Para ser honesto, nunca es más fácil ser educador; simplemente se mejora en eso. Aprenderás a reconocer la vulnerabilidad, a crear una sensación de seguridad y a crear las condiciones para el crecimiento y la confianza. Descubrirás lo que realmente importa (los niños, no las normas) y, si te quedas el tiempo suficiente, sentirás que has criado a miles de niños. Si lo intentas, aprenderás a dejar que te enseñen, a escuchar sus ideas más descabelladas con la creencia de que todo es posible. Si haces bien tu trabajo, les harás creer en ellos con solo ver a tus alumnos como personas completas, incluida su compleja complejidad. Aprenderás a amar el desorden, el zumbido que produce el caos motivado, e incluso puedes empezar a pensar, como ellos, que lo más milagroso del mundo es ver a una mariquita cruzar la hoja o encontrar la confianza necesaria para decir lo que realmente crees.

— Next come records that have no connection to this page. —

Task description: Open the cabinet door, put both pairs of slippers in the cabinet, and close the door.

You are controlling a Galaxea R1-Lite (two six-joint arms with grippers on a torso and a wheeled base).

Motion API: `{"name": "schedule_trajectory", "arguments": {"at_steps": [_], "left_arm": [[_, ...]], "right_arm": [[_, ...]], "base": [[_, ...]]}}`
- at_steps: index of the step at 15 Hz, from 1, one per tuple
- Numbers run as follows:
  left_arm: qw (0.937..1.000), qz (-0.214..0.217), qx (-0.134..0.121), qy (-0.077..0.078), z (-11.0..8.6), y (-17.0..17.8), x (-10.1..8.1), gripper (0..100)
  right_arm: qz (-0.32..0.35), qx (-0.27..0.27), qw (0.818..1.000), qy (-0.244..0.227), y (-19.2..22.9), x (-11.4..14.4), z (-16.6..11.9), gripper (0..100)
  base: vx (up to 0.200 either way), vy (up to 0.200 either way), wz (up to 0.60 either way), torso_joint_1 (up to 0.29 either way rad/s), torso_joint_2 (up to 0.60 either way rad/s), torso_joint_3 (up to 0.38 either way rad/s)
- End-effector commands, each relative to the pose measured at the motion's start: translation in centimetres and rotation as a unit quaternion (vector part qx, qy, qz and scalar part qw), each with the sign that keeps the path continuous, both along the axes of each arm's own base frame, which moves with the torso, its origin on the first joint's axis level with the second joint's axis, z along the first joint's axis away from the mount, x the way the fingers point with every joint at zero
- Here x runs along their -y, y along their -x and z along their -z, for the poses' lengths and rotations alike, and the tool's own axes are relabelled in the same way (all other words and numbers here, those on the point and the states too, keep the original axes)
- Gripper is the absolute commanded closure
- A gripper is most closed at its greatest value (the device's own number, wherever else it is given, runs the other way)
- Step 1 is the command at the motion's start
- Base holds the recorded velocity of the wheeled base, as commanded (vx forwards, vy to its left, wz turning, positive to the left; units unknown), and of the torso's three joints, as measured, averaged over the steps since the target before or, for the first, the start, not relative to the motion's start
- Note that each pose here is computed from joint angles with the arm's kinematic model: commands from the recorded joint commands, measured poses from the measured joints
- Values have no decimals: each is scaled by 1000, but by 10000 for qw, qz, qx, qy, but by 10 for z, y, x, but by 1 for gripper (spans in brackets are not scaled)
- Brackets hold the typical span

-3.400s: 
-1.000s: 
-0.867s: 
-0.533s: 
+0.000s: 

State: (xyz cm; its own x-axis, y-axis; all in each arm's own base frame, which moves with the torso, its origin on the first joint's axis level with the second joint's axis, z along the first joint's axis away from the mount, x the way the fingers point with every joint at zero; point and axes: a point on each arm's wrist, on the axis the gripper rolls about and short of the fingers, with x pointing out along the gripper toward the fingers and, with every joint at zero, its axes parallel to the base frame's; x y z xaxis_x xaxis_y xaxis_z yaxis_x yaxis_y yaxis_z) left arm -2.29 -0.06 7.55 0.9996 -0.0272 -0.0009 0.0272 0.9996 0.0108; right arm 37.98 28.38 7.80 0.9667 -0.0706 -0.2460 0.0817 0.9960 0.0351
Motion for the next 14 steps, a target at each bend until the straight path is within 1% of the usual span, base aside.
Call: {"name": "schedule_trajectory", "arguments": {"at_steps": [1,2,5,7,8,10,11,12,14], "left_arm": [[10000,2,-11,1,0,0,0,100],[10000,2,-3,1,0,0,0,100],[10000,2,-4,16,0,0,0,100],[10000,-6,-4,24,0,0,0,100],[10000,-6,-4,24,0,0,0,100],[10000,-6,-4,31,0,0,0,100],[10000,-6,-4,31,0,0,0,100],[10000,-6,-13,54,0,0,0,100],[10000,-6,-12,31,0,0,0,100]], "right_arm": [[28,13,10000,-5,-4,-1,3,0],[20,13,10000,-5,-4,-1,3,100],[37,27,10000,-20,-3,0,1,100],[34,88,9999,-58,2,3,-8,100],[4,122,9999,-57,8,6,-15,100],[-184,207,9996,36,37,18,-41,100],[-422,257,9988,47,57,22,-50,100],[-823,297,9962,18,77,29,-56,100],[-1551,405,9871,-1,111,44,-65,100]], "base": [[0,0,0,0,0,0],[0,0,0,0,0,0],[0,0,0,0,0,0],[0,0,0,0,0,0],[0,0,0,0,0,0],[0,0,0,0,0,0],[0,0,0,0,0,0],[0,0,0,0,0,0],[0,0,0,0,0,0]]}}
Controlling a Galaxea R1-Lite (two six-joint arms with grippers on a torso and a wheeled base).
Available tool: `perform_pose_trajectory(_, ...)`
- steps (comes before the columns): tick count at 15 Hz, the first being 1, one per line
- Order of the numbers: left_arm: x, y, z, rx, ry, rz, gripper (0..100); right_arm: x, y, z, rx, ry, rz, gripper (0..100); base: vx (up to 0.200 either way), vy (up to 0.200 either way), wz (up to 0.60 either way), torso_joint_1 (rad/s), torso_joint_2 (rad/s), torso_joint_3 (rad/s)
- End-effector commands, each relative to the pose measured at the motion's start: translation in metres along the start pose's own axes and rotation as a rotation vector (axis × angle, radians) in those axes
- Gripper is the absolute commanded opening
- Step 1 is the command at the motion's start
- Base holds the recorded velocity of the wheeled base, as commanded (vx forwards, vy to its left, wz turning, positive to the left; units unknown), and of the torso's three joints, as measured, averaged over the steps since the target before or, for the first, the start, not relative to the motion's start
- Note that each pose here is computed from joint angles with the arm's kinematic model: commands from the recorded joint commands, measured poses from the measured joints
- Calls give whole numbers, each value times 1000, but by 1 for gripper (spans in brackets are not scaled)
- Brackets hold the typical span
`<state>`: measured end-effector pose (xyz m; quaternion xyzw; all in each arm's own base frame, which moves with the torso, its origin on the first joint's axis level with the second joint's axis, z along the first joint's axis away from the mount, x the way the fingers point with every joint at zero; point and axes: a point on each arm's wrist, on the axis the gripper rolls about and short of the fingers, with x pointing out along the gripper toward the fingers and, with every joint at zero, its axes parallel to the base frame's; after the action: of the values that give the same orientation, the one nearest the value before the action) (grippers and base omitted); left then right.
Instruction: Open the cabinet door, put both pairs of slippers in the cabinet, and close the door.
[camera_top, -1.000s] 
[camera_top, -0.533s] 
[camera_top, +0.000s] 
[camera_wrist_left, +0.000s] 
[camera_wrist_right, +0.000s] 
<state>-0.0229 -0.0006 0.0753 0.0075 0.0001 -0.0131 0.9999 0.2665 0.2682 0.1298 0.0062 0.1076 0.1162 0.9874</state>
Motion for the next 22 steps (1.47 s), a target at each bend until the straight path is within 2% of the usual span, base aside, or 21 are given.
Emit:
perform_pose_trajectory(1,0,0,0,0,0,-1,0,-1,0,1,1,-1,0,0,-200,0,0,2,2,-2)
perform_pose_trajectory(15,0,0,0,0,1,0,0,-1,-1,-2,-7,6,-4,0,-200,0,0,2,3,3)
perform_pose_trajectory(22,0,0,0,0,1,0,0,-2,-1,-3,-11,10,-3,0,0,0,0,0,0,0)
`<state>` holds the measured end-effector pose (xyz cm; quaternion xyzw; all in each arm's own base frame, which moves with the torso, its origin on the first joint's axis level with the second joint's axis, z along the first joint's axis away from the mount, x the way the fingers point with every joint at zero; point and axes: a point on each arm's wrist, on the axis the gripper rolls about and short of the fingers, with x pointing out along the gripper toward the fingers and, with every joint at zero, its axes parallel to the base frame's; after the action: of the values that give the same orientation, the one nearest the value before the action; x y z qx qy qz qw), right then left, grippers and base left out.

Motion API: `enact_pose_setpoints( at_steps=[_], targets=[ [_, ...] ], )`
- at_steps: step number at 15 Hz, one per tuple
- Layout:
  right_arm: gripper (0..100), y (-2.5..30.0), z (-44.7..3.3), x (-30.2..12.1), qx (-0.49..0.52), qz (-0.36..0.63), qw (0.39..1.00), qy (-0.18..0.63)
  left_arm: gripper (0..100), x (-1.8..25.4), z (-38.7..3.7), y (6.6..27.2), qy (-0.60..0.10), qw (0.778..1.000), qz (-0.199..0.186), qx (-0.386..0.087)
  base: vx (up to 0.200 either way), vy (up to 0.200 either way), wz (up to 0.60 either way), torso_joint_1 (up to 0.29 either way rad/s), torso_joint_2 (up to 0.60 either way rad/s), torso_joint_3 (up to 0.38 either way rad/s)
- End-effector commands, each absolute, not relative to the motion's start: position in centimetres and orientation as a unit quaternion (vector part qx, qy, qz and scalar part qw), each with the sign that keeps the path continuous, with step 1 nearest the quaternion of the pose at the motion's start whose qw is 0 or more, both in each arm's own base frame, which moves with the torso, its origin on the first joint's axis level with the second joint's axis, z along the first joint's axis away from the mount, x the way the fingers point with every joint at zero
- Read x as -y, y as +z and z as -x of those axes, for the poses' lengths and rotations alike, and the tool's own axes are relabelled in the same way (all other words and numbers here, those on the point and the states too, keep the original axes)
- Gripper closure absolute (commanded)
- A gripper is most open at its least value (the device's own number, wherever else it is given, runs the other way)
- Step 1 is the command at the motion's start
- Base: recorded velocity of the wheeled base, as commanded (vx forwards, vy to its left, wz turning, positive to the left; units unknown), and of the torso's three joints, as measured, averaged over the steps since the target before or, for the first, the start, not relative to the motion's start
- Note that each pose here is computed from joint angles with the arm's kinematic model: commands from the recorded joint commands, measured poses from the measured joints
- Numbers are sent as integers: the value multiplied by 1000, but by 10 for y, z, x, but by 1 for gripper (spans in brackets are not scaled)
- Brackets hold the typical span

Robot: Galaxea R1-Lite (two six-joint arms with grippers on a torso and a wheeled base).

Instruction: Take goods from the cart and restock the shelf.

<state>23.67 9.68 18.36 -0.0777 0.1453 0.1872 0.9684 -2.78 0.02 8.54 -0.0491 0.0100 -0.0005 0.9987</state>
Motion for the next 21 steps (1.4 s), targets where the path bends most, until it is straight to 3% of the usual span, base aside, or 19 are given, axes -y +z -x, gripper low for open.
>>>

En un bolsillo oculto de mi cartera, llevo una pequeña nota que recibí de un estudiante de jardín de infantes de una escuela que dirigía en Colombia, dos días después de la repentina muerte de mi madre. Cuando necesito que me recuerden por qué dediqué mi vida a la educación, saco un mensaje sencillo en forma de corazón y con el mensaje «Yo ❤️ Llenifer». El trabajo de los maestros es agotador y frustrante. Requiere más esperanza, optimismo y coraje de los que tengo la mayoría de los días. Pero no se me ocurre nada que prefiera hacer.
Mira a Jennifer leer este blog con educadores para What School Could Be, como parte de la serie Elevating Teacher Voice presentada por Jan Iwase.